Nonostante l’accesso alle risorse finanziarie sia il fondamento per l’indipendenza finanziaria, esso non è sufficiente se non si ha il controllo sulle medesime risorse. Se da un lato le risorse finanziarie possono consolidare la capacità di agire e l’indipendenza delle donne, dall’altro lato, tale capacità può dipendere anche dalle conoscenze e competenze finanziarie possedute, ossia, dal loro livello di alfabetizzazione finanziaria. Avere una buona alfabetizzazione finanziaria, infatti, è di fondamentale importanza in relazione al processo decisionale interno alla famiglia, al risparmio familiare e personale, alla pianificazione efficace della pensione.

Un altro elemento essenziale per l’indipendenza economica e finanziaria è la partecipazione attiva al mercato del lavoro delle donne. Eppure, l’impegno nel lavoro retribuito – soprattutto se part time o precario – può non garantire un reddito sufficiente per l’indipendenza finanziaria personale, dovendo quindi fare affidamento su sussidi pubblici o sul sostegno del partner o di altri familiari.

Al fine di misurare l’indipendenza finanziaria, l’EIGE ha ideato il seguente schema che consta di tre dimensioni chiave e relative sottodimensioni: il reddito che può provenire da diverse fonti (ad es. redditi, sussidi statali, trasferimenti o pensioni); la ricchezza (attività e passività); il potere e controllo sulle risorse finanziarie (accesso, alfabetizzazione finanziaria, processo decisionale e spesa).
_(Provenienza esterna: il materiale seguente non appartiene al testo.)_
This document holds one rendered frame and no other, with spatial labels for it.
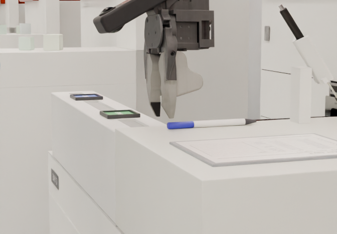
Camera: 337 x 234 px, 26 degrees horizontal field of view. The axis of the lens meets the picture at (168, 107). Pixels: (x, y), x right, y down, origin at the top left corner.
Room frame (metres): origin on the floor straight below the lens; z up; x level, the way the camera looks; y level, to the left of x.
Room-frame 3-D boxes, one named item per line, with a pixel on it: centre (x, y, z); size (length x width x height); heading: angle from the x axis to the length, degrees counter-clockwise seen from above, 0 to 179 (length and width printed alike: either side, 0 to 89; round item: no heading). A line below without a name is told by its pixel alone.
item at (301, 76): (1.11, -0.22, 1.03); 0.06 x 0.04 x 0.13; 109
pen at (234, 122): (1.06, -0.07, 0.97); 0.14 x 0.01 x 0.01; 109
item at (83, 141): (1.32, 0.12, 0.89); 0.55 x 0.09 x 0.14; 19
Per quanto attiene al reddito ci sono ampie e durature differenze di genere nei tassi di occupazione, nei guadagni e nel reddito. In tutta l’UE, si rilevano forti differenze tra i paesi in termini di distribuzione di genere dell’occupazione all’interno delle coppie, con gap di genere più elevati in Italia (28 punti percentuali), Malta (24 pp), Grecia (22 pp) e Romania (21 pp). Le donne, anche occupate, guadagnano meno degli uomini e hanno maggiori probabilità di essere i secondi percettori di reddito nella coppia. Nel 2021, il divario retributivo di genere nell’UE era pari al 12,7%, il che indica che, in media, la retribuzione oraria lorda delle donne era inferiore di oltre un decimo rispetto a quella degli uomini. L’entità del divario retributivo di genere varia notevolmente tra gli Stati membri (in Estonia nel 2021 è pari al 20.5%, il più elevato nell’UE). Come sopra accennato, tali disparità nel mercato del lavoro e nelle retribuzioni, unitamente alla scarsa competenza finanziaria delle donne, nel lungo periodo, possono comportare un peggioramento del divario pensionistico tra uomini e donne, che nel 2022 era pari al 26% nella media UE (figura 2). Elevate competenze finanziare possono migliorare la capacità di pianificazione della pensione, a dimostrazione dell’importanza delle conoscenze e delle competenze finanziarie per l’indipendenza finanziaria nel corso della vita.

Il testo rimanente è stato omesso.